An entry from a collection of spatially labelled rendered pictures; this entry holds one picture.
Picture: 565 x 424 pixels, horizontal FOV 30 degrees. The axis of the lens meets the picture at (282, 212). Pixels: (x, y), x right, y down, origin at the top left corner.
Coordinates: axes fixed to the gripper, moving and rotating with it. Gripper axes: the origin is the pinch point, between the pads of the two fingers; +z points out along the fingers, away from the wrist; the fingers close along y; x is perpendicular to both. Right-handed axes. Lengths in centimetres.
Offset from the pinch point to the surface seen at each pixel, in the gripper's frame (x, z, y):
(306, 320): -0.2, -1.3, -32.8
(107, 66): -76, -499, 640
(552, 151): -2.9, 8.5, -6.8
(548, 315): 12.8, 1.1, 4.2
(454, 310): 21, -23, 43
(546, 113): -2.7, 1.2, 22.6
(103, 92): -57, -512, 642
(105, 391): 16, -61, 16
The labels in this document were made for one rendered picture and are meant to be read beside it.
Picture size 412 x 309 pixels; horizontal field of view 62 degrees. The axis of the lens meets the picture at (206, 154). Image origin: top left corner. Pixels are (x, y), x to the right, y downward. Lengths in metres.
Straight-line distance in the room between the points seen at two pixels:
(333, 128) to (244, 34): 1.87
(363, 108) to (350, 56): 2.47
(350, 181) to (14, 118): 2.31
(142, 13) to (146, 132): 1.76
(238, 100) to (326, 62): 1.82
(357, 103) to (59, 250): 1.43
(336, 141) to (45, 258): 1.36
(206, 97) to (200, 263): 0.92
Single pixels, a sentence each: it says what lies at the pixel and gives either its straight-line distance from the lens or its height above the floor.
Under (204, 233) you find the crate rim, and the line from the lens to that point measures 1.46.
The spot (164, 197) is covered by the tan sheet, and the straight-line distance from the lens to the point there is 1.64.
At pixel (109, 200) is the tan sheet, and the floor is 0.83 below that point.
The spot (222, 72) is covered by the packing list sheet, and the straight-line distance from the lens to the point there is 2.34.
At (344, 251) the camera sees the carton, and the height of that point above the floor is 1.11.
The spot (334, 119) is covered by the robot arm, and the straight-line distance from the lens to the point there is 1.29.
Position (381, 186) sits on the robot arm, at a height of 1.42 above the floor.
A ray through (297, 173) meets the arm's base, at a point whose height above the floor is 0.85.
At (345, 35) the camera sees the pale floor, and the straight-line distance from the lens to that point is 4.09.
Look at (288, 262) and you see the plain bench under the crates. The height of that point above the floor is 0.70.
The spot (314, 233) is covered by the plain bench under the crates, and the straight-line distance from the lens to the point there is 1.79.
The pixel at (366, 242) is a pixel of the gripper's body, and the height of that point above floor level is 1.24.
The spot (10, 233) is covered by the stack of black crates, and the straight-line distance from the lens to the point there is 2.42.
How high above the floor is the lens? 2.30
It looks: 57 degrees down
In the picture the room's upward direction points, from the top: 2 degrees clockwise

== == ==

Requirement: Repeat each line of the data above, exactly as it appears, from the first through the line that contains "Under (204, 233)".

Your solution:
An entry from a collection of spatially labelled rendered pictures; this entry holds one picture.
Picture: 565 x 424 pixels, horizontal FOV 30 degrees. The axis of the lens meets the picture at (282, 212). Pixels: (x, y), x right, y down, origin at the top left corner.
Coordinates: axes fixed to the gripper, moving and rotating with it. Gripper axes: the origin is the pinch point, between the pads of the two fingers; +z points out along the fingers, away from the wrist; the fingers close along y; x is perpendicular to both. Right-handed axes. Lengths in centimetres.
Offset from the pinch point to the surface seen at each pixel, in the gripper's frame (x, z, y):
(306, 320): -0.2, -1.3, -32.8
(107, 66): -76, -499, 640
(552, 151): -2.9, 8.5, -6.8
(548, 315): 12.8, 1.1, 4.2
(454, 310): 21, -23, 43
(546, 113): -2.7, 1.2, 22.6
(103, 92): -57, -512, 642
(105, 391): 16, -61, 16
The labels in this document were made for one rendered picture and are meant to be read beside it.
Picture size 412 x 309 pixels; horizontal field of view 62 degrees. The axis of the lens meets the picture at (206, 154). Image origin: top left corner. Pixels are (x, y), x to the right, y downward. Lengths in metres.
Straight-line distance in the room between the points seen at two pixels:
(333, 128) to (244, 34): 1.87
(363, 108) to (350, 56): 2.47
(350, 181) to (14, 118): 2.31
(142, 13) to (146, 132): 1.76
(238, 100) to (326, 62): 1.82
(357, 103) to (59, 250): 1.43
(336, 141) to (45, 258): 1.36
(206, 97) to (200, 263): 0.92
Single pixels, a sentence each: it says what lies at the pixel and gives either its straight-line distance from the lens or its height above the floor.
Under (204, 233) you find the crate rim, and the line from the lens to that point measures 1.46.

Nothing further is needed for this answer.